We present a new sequential normal basis multiplier over GF (2 m ). The gate complexity of our multiplier is significantly reduced from that of Agnew et al. and is comparable to that of Reyhani-Masoleh and Hasan, which is the lowest complexity normal basis multiplier of the same kinds. On the other hand, the critical path delay of our multiplier is same to that of Agnew et al. Therefore it is supposed to have a shorter or the same critical path delay to that of Reyhani-Masoleh and Hasan. Moreover our method of using a Gaussian normal basis makes it easy to find a basic multiplication table of normal elements.
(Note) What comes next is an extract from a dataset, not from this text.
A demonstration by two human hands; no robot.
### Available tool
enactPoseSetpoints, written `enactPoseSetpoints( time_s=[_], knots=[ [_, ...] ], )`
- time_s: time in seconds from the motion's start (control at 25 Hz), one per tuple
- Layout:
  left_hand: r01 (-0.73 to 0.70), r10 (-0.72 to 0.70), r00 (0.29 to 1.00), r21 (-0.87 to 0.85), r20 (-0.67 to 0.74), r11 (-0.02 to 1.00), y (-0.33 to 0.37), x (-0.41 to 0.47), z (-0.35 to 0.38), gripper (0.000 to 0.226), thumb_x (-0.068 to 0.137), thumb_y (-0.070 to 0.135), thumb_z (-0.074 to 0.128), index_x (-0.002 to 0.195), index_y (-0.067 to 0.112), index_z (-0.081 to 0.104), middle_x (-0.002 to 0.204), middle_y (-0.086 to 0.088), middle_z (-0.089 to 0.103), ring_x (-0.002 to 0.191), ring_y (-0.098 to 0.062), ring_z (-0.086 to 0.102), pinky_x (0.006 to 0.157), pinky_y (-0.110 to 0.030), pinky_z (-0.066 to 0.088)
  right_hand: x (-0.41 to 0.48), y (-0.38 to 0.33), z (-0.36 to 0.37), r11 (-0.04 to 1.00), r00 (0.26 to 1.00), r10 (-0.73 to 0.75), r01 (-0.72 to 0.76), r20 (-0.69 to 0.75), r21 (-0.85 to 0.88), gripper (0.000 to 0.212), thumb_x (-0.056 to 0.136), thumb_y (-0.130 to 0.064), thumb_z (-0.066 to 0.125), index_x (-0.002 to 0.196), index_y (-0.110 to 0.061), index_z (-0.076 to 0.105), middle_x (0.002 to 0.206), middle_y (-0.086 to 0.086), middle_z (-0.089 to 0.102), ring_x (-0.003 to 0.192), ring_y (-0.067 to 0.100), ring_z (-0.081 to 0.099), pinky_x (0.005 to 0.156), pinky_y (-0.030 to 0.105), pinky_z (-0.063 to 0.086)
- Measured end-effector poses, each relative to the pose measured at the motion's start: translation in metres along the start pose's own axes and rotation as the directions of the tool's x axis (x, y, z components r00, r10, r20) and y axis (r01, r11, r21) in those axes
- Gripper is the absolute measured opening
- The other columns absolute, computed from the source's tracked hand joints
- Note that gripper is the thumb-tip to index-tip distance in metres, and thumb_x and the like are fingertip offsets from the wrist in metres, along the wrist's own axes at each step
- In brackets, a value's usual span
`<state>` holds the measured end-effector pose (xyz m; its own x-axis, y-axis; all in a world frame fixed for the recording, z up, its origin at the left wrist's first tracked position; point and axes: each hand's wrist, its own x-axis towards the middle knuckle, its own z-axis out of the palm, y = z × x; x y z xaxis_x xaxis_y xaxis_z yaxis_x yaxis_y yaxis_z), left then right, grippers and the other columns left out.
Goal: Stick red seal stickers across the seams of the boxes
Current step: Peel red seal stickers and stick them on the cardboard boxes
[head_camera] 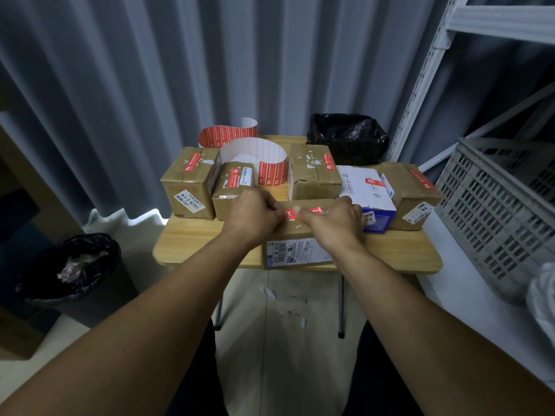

So one can easily construct a circuit array for large finite fields, GF (2 m ) where m = 163, 233, 283, 409, 571, i.e. the five recommended fields by NIST for elliptic curve cryptography.
Introduction
Finite field multiplication finds various applications in many cryptographic areas such as ECC and AES. Though one may design a finite field multiplier in a software implementation, a hardware arrangement has a strong advantage when one wants a high speed multiplier. Moreover arithmetic of GF (2 m ) is easily realized in a circuit design using a few logical gates. A good multiplication algorithm depends on the choice of a basis for a given finite field. Especially a normal basis is widely used [5, 10, 11] because it has some good properties such as simple squaring. A multiplication in GF (2 m ) can be classified into two types, a parallel (two dimensional) [4, 5, 8, 10] and a sequential (linear) [1, 3, 9, 11] architectures.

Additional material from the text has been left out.